Sometimes, each cell update affects cells with neighboring faces. Hence, cells that do share faces can be updated simultaneously. Communication is required to reduce the forces from neighboring cells.

e.g. brick wall: if each person has their own horizontal slice of the wall, at the boundaries of their section, they must ensure their neighbors have completed their own layer so that there are no gaps.

Multiple-scale applications: sometimes, different sections of the simulation take longer - some cells may more or less updates than neighboring cells, or there may be more ‘interesting’ areas that need to be simulated in higher resolution.

N-body problem

Finding the position and velocities of a collection of interacting particles.

Conway’s Game of Life

2 neighbors: no state change
3 neighbors: becomes alive
Anything else: becomes dead

Store data in 1D array - makes sharing data between processes a bit easier.

Have two copies of the world: world in time-step $n$ and $n + 1$ ; read from time-step $n$ and write to $n + 1$ so that you don’t overwrite the current state while calculating the next state. After each time-step switch which board is board $n$ and board $n + 1$ .

comm.Bcast(source_board, root=0) # broadcasts the data from process with rank 0 to every other node. MPI does this in a distributed way.

# update rows the process is responsible for
for j in range([rank * rows_per_process, (rank + 1) * rows_per_process]):
  update_row(source_board, target_board, j)
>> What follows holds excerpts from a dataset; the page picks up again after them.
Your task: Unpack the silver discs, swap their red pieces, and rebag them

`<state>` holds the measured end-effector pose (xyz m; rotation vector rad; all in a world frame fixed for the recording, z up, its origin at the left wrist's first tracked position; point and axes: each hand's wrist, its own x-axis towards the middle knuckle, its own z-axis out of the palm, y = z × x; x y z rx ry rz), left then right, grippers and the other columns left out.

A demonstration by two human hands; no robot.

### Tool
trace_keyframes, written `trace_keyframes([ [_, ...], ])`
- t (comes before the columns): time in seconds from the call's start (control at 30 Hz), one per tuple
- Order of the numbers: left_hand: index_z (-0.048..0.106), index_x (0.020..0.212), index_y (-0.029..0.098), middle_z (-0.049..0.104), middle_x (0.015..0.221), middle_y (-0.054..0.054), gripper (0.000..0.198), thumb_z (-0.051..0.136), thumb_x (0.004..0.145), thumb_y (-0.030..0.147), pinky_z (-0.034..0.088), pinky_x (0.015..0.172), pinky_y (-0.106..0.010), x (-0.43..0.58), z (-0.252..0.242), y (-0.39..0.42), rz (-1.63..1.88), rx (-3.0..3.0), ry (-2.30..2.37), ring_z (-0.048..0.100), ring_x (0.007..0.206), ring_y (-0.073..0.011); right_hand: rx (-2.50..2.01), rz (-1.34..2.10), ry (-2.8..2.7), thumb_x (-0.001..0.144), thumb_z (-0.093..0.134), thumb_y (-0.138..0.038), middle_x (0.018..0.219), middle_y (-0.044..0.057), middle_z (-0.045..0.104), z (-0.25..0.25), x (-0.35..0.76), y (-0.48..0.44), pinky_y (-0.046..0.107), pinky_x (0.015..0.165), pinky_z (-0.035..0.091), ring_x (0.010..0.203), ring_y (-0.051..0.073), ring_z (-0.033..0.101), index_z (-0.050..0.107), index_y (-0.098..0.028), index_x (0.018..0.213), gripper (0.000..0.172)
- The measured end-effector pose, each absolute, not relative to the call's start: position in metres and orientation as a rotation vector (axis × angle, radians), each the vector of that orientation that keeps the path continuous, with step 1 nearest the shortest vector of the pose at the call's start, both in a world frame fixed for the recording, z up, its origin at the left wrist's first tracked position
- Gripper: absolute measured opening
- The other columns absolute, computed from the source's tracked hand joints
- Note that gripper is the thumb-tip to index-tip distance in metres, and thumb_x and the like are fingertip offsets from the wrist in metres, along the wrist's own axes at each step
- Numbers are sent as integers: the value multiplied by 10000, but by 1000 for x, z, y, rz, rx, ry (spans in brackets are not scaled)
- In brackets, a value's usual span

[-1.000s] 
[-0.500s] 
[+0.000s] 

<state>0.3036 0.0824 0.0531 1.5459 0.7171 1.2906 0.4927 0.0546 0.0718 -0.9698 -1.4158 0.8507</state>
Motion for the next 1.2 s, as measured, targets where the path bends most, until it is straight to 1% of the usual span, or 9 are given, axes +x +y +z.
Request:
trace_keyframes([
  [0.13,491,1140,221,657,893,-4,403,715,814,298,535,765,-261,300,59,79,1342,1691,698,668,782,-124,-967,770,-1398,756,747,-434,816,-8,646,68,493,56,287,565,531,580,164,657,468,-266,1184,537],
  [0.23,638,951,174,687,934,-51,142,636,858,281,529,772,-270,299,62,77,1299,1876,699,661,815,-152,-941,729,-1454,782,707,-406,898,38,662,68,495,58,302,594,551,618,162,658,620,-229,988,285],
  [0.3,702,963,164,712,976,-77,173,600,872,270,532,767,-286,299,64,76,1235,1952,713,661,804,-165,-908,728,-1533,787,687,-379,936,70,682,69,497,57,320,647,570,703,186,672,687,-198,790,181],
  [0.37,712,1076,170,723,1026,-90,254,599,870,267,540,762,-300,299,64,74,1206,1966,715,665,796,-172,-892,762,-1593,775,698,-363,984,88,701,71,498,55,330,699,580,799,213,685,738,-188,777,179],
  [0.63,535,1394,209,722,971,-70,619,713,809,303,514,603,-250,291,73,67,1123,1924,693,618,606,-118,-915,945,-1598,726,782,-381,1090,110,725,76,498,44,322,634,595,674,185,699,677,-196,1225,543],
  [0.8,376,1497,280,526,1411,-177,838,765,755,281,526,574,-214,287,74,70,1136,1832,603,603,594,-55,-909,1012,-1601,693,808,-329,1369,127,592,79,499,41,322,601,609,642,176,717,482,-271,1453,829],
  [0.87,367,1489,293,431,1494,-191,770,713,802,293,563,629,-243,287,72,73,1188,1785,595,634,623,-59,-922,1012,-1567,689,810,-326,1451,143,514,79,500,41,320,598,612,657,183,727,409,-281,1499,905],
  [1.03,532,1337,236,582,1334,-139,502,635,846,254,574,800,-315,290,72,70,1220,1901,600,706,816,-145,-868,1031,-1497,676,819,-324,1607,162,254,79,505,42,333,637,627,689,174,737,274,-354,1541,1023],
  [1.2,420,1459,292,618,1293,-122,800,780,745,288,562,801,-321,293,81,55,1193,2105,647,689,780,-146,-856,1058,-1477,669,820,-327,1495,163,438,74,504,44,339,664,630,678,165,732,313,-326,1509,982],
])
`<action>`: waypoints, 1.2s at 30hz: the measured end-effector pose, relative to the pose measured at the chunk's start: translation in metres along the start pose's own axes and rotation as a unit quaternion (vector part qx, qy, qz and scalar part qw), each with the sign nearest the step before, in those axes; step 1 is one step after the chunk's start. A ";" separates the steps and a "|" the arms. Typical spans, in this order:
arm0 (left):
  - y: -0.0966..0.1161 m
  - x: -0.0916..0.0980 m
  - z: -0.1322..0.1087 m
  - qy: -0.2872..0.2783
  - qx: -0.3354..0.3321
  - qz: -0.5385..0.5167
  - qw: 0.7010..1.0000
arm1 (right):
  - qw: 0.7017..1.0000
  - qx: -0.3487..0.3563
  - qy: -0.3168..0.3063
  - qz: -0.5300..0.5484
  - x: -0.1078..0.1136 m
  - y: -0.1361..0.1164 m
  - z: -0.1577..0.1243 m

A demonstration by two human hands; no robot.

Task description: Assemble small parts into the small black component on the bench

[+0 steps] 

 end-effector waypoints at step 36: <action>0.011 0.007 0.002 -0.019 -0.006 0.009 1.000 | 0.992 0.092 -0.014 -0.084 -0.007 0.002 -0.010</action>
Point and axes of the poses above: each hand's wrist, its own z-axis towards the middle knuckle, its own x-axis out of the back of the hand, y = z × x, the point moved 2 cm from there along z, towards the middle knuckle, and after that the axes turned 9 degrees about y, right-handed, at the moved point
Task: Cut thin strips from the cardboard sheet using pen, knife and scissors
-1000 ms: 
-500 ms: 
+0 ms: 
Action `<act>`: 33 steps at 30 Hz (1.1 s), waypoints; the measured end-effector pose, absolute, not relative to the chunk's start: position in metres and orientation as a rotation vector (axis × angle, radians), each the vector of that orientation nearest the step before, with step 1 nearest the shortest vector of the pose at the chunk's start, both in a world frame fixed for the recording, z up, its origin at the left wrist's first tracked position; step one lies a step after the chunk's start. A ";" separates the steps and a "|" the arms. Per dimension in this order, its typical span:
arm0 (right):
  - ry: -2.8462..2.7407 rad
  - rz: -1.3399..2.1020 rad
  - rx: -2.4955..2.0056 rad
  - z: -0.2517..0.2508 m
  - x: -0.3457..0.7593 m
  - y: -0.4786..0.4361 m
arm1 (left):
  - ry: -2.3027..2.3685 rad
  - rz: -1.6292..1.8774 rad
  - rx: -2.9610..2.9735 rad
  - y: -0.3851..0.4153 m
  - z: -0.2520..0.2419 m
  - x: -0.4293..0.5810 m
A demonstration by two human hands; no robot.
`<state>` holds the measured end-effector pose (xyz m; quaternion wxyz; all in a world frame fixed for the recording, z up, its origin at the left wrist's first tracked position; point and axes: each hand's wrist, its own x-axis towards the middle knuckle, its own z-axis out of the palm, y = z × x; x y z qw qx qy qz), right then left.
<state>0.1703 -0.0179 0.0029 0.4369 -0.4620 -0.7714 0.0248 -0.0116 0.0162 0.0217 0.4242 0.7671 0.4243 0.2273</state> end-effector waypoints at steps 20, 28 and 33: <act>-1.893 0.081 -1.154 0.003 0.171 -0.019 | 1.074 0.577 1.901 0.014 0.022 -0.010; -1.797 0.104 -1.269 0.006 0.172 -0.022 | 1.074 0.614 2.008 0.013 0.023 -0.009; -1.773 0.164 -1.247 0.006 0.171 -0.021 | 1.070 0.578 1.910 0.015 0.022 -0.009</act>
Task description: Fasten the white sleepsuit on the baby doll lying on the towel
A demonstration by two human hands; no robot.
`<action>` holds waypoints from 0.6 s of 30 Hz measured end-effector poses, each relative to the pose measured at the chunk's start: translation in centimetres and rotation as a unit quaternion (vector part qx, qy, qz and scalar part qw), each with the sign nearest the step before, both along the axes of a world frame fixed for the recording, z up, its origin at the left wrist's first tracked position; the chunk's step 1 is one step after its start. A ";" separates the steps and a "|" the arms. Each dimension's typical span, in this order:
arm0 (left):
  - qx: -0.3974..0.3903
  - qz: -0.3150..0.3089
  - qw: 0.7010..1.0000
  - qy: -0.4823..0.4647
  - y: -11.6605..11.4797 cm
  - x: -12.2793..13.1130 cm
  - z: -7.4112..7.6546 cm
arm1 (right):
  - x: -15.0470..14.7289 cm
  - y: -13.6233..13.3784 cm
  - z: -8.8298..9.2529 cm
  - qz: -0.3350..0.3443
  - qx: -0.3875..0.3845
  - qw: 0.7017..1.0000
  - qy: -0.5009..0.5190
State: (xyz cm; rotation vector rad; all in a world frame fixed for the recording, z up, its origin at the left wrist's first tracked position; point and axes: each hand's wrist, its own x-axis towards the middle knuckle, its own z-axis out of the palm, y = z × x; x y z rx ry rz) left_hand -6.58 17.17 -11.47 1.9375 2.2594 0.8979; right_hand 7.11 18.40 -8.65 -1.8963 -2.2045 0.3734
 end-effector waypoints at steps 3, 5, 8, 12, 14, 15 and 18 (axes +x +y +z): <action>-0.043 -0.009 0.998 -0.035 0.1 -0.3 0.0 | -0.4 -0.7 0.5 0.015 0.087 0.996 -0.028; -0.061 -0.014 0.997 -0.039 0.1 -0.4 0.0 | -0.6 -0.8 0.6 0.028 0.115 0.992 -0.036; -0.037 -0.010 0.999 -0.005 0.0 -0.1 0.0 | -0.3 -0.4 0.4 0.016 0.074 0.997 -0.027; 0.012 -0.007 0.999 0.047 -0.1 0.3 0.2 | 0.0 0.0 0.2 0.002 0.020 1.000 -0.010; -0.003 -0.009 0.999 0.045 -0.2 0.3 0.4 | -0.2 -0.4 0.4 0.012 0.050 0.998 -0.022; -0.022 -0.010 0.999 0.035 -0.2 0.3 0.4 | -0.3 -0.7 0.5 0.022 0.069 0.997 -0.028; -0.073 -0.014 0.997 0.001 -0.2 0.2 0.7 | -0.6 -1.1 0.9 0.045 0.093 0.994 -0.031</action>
# now, ensure each process has a consistent view of the world
if rank != 0:
  comm.Send(target_board[\
    rank * rows_per_process * COLS,\
    (rank + 1) * rows_per_process * COLS\
  ], dest = 0)

else:
  # in process zero, receive data from all other processes
  for j in range(num_processes - 1): # already has data from itself 
    comm.Probe(source = MPI.ANY_SOURCE, status = status)
    # Use probe to determine rank and hence the memory location to write to
    comm.Recv(target_board[\
      status.rank * rows_per_process * COLS,\
      (status.rank + 1) * rows_per_process * COLS\
    ], source=status.source)

Inefficient: only neighboring processes need to communicate with each other; top row to left/previous process, bottom row to right/next process (and vice versa):

comm.Send(top_row, left_process)
comm.Send(bottom_row, right_process)

comm.Recv(left_process_bottom_row, left_process)
comm.Recv(right_process_top_row, right_process)

This would cause a deadlock.

Deadlock

Many function calls are blocking; if the condition the function is waiting for never happens, then the process will deadlock.

Because every send has to have a matching receive, the Send call will wait until the receiving process has a matching Recv call. Since all processes are trying to send and then receive, no process will be waiting for a message and the program will deadlock.

If too many Isend calls occur quickly, it will fill up the memory buffer (in the network stack) and so it must wait before it can send. If the message the receiver is waiting for cannot fit (with a blocking Recv) in the buffer, it will deadlock.

A quick fix for this is using Irecv but this inelegant as it requires polling.

Solution: paired send-and-receive.

if rank % 2:
  comm.Send(..., left_process)
  comm.Recv(..., left_process)

else:
  comm.Recv(..., right_process)
  comm.Send(..., right_process)

MPI also has a built in sendrecv method.